## YOUR TASK:
Reproduce verbatim, line by line, everything from the line containing "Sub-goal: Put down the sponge" to the last line of the listing below; add nothing.

## COLLECTED MATERIAL:
========================================================================
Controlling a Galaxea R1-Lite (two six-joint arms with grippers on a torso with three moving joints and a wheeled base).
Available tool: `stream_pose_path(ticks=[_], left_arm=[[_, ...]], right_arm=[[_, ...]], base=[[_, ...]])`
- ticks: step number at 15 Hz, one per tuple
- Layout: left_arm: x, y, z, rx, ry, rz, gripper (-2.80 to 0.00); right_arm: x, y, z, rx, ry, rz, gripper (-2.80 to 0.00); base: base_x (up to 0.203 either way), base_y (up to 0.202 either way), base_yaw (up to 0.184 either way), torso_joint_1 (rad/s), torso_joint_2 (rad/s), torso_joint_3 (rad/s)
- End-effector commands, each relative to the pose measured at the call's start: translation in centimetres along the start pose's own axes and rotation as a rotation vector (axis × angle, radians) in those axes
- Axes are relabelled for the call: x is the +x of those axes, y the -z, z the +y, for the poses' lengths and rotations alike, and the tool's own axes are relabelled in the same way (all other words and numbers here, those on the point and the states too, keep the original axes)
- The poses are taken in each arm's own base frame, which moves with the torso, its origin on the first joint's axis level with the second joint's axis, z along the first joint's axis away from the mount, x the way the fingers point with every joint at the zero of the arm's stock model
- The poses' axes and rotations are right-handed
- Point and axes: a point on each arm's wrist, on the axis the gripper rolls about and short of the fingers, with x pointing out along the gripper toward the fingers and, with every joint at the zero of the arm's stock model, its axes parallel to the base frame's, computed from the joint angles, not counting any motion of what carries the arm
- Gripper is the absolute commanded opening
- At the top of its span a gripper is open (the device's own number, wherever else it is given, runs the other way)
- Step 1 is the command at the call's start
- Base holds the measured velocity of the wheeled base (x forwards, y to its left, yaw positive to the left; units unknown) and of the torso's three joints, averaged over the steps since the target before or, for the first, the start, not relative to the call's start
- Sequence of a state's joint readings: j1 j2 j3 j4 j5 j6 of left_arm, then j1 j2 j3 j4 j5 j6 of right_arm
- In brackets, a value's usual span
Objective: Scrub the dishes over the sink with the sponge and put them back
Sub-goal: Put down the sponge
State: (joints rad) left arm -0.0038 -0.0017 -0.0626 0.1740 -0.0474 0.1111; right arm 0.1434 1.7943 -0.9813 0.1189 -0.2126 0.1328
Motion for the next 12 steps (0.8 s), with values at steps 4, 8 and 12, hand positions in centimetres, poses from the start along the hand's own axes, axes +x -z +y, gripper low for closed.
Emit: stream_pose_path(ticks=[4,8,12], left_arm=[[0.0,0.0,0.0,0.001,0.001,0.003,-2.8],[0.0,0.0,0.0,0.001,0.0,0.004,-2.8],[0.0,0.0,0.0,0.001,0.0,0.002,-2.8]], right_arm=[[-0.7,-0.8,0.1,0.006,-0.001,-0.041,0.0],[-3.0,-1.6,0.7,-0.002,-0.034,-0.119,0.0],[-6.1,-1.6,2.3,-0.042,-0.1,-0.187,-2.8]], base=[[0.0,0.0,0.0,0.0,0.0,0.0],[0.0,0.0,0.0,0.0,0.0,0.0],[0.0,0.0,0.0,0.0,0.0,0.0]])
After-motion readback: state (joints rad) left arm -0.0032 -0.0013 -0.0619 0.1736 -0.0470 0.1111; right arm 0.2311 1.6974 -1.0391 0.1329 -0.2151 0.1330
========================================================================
## FINISHED TASK:
Sub-goal: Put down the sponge
State: (joints rad) left arm -0.0038 -0.0017 -0.0626 0.1740 -0.0474 0.1111; right arm 0.1434 1.7943 -0.9813 0.1189 -0.2126 0.1328
Motion for the next 12 steps (0.8 s), with values at steps 4, 8 and 12, hand positions in centimetres, poses from the start along the hand's own axes, axes +x -z +y, gripper low for closed.
Emit: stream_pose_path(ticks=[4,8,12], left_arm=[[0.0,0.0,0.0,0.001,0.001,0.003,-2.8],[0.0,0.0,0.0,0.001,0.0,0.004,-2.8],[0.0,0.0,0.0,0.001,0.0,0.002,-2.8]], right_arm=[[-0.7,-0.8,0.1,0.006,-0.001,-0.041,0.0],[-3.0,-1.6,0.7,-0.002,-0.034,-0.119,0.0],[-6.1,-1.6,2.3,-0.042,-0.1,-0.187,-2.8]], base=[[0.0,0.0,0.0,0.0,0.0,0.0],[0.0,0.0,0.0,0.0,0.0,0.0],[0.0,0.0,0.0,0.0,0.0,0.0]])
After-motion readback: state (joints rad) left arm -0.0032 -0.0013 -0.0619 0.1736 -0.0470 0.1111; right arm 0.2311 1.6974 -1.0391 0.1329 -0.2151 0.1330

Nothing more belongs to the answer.